→ **Task requirements**
Copy the complete listing that follows, letter for letter.

=== Source data ===

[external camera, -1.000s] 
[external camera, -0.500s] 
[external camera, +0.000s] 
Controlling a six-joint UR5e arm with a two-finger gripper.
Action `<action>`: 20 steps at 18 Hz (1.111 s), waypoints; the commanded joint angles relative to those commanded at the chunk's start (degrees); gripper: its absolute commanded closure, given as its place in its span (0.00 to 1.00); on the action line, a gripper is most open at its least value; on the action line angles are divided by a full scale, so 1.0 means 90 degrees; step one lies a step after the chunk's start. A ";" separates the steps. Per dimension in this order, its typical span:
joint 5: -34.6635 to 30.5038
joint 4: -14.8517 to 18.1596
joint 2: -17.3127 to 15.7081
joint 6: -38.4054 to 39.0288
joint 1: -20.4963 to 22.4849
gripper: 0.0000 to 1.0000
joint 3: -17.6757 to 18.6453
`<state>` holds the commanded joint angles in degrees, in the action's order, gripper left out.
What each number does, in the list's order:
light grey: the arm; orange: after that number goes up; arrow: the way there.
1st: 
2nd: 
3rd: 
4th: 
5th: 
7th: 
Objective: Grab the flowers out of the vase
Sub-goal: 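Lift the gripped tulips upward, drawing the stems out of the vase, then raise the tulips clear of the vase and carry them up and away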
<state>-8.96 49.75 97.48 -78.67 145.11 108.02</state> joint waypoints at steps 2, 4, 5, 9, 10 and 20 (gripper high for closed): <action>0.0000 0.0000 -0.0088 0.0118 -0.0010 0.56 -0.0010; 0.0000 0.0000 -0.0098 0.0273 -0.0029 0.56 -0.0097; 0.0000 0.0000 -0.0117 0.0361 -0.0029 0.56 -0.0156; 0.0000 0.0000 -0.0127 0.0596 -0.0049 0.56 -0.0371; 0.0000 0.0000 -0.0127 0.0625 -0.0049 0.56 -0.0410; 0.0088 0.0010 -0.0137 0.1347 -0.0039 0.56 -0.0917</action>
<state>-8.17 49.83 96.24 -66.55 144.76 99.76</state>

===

→ **Task result**
[external camera, -1.000s] 
[external camera, -0.500s] 
[external camera, +0.000s] 
Controlling a six-joint UR5e arm with a two-finger gripper.
Action `<action>`: 20 steps at 18 Hz (1.111 s), waypoints; the commanded joint angles relative to those commanded at the chunk's start (degrees); gripper: its absolute commanded closure, given as its place in its span (0.00 to 1.00); on the action line, a gripper is most open at its least value; on the action line angles are divided by a full scale, so 1.0 means 90 degrees; step one lies a step after the chunk's start. A ";" separates the steps. Per dimension in this order, its typical span:
joint 5: -34.6635 to 30.5038
joint 4: -14.8517 to 18.1596
joint 2: -17.3127 to 15.7081
joint 6: -38.4054 to 39.0288
joint 1: -20.4963 to 22.4849
gripper: 0.0000 to 1.0000
joint 3: -17.6757 to 18.6453
`<state>` holds the commanded joint angles in degrees, in the action's order, gripper left out.
What each number does, in the list's order:
light grey: the arm; orange: after that number goes up; arrow: the way there.
1st: 
2nd: 
3rd: 
4th: 
5th: 
7th: 
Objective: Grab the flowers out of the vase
Sub-goal: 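Lift the gripped tulips upward, drawing the stems out of the vase, then raise the tulips clear of the vase and carry them up and away
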<state>-8.96 49.75 97.48 -78.67 145.11 108.02</state> joint waypoints at steps 2, 4, 5, 9, 10 and 20 (gripper high for closed): <action>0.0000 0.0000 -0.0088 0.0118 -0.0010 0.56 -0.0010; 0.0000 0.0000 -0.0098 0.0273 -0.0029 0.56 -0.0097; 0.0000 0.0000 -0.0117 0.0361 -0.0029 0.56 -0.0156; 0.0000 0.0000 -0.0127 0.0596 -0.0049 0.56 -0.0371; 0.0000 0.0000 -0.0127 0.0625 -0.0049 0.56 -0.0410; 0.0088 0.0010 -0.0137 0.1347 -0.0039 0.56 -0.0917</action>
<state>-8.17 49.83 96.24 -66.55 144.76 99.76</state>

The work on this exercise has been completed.